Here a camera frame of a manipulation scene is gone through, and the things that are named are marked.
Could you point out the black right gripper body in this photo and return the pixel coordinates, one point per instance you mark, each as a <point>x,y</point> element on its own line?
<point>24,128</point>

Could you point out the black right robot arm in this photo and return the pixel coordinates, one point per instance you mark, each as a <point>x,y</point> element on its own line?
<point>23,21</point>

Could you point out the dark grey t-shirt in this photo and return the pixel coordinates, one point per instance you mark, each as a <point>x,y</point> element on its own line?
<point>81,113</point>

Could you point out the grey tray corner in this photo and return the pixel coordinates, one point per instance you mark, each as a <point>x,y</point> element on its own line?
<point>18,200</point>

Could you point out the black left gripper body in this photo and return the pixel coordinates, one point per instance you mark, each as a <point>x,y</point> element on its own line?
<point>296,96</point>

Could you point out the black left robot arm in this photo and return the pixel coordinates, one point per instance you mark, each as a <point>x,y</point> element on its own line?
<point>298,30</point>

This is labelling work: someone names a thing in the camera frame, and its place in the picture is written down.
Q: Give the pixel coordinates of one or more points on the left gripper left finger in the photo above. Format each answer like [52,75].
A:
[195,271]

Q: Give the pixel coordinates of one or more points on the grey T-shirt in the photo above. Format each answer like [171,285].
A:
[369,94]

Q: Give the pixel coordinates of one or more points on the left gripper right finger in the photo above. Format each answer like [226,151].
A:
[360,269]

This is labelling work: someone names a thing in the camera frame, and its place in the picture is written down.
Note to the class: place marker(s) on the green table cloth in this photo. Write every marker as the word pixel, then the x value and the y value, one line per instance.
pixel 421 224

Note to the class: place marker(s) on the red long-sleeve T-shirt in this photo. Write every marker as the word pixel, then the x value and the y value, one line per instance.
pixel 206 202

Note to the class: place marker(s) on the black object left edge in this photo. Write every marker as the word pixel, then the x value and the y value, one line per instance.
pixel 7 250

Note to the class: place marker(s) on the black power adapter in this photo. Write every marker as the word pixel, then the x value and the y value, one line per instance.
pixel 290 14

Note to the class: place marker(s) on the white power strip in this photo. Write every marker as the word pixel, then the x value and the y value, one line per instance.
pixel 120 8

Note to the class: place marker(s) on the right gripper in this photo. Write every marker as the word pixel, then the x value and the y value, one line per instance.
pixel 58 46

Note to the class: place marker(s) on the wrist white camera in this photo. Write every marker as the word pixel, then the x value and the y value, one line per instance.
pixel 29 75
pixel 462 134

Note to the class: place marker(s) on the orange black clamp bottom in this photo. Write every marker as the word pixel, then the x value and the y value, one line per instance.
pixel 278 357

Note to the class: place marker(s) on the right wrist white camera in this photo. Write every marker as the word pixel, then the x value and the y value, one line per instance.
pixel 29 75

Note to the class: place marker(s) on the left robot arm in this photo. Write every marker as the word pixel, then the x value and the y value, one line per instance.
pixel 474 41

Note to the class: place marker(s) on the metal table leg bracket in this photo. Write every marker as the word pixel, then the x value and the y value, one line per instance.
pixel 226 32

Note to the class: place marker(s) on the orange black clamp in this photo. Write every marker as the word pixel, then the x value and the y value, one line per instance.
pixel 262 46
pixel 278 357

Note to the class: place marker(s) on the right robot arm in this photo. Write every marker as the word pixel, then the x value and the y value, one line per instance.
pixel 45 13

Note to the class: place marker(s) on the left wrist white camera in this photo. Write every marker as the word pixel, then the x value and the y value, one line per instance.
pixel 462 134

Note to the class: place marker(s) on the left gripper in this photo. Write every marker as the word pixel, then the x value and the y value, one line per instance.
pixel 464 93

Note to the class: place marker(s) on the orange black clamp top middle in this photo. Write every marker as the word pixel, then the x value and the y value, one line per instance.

- What you have to do
The full set of records above must be retyped exactly.

- Exercise output
Here a camera frame of a manipulation scene is gone through, and the things that are named are marked.
Could you point out the black right gripper body in this photo and return the pixel coordinates, one point per instance you mark, each as a <point>x,y</point> element on its own line?
<point>24,128</point>

Could you point out the black right robot arm in this photo and return the pixel coordinates, one point per instance you mark, each as a <point>x,y</point> element on its own line?
<point>23,21</point>

Could you point out the dark grey t-shirt in this photo and return the pixel coordinates, one point per instance you mark, each as a <point>x,y</point> element on its own line?
<point>81,113</point>

Could you point out the grey tray corner in this photo and return the pixel coordinates, one point per instance you mark, each as a <point>x,y</point> element on its own line?
<point>18,200</point>

Could you point out the black left gripper body in this photo and return the pixel coordinates, one point per instance you mark, each as a <point>x,y</point> element on its own line?
<point>296,96</point>

Could you point out the black left robot arm in this photo and return the pixel coordinates, one point per instance you mark, each as a <point>x,y</point> element on its own line?
<point>298,30</point>

This is labelling work: someone names a thing in the camera frame, and its place in the picture is written down.
Q: Give the pixel coordinates of one or more points on the left gripper left finger in the photo above. Format each answer like [52,75].
A:
[195,271]

Q: Give the pixel coordinates of one or more points on the grey T-shirt in the photo above. Format each answer like [171,285].
A:
[369,94]

Q: Give the pixel coordinates of one or more points on the left gripper right finger in the photo above. Format each answer like [226,151].
A:
[360,269]

This is labelling work: someone names a thing in the camera frame, and its place in the picture is written down.
Note to the class: place marker(s) on the green table cloth in this photo. Write every marker as the word pixel, then the x value and the y value, one line per instance.
pixel 421 224

Note to the class: place marker(s) on the red long-sleeve T-shirt in this photo. Write every marker as the word pixel, then the x value and the y value, one line per instance.
pixel 206 202

Note to the class: place marker(s) on the black object left edge in this photo. Write every marker as the word pixel, then the x value and the y value, one line per instance.
pixel 7 250

Note to the class: place marker(s) on the black power adapter in this photo. Write every marker as the word pixel, then the x value and the y value, one line per instance.
pixel 290 14

Note to the class: place marker(s) on the white power strip in this photo. Write every marker as the word pixel, then the x value and the y value, one line per instance.
pixel 120 8

Note to the class: place marker(s) on the right gripper in this photo. Write every marker as the word pixel, then the x value and the y value, one line per instance.
pixel 58 46

Note to the class: place marker(s) on the wrist white camera in this photo. Write every marker as the word pixel, then the x value and the y value, one line per instance.
pixel 29 75
pixel 462 134

Note to the class: place marker(s) on the orange black clamp bottom in this photo. Write every marker as the word pixel, then the x value and the y value, one line per instance.
pixel 278 357

Note to the class: place marker(s) on the right wrist white camera in this photo. Write every marker as the word pixel, then the x value and the y value, one line per instance.
pixel 29 75

Note to the class: place marker(s) on the left robot arm in this photo. Write every marker as the word pixel, then the x value and the y value, one line per instance.
pixel 474 41

Note to the class: place marker(s) on the metal table leg bracket in this photo. Write every marker as the word pixel, then the x value and the y value, one line per instance.
pixel 226 32

Note to the class: place marker(s) on the orange black clamp in this photo. Write every marker as the word pixel, then the x value and the y value, one line per instance.
pixel 262 46
pixel 278 357

Note to the class: place marker(s) on the right robot arm in this photo. Write every marker as the word pixel, then the x value and the y value, one line per instance.
pixel 45 13

Note to the class: place marker(s) on the left wrist white camera in this photo. Write every marker as the word pixel, then the x value and the y value, one line per instance.
pixel 462 134

Note to the class: place marker(s) on the left gripper in this photo. Write every marker as the word pixel, then the x value and the y value, one line per instance.
pixel 464 93

Note to the class: place marker(s) on the orange black clamp top middle in this photo. Write every marker as the word pixel, then the x value and the y value, one line per instance.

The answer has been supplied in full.